(EXERCISE REQUIREMENTS) Copy each line of the data below in which the word "Locate" can be found.

(LISTED ENTRIES)
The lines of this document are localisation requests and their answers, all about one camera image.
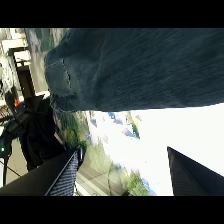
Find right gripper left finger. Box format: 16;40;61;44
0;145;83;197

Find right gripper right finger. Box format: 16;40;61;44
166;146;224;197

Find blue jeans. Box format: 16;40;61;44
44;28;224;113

==

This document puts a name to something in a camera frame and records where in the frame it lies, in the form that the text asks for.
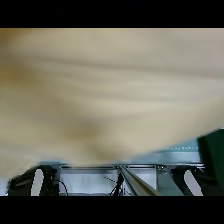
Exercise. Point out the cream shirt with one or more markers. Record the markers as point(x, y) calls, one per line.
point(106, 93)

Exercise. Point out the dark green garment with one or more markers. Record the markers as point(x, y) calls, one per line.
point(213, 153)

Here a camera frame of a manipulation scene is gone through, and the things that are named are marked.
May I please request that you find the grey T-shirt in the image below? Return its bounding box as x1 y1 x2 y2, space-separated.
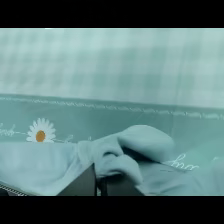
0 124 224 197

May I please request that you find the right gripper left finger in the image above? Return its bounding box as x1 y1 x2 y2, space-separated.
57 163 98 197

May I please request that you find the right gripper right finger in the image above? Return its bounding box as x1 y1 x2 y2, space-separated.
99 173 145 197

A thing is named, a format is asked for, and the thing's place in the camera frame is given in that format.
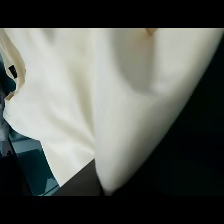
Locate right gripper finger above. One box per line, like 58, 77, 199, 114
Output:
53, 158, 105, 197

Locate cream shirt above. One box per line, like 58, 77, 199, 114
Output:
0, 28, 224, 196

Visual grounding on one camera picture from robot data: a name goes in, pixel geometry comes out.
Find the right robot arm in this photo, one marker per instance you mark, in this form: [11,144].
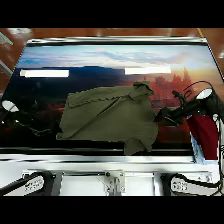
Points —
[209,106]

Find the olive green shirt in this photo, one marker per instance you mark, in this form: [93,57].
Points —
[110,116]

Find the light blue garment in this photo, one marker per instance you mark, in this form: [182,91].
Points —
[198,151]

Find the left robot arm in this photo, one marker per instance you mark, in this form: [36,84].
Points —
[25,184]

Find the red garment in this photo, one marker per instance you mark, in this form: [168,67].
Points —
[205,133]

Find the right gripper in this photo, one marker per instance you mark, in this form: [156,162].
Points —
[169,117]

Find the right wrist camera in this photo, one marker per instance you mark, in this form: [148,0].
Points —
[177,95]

(SOLVED EXERCISE)
Locate right gripper finger above. One box per line, like 58, 77, 199, 114
Locate cream shirt above. One box per line, like 58, 77, 199, 114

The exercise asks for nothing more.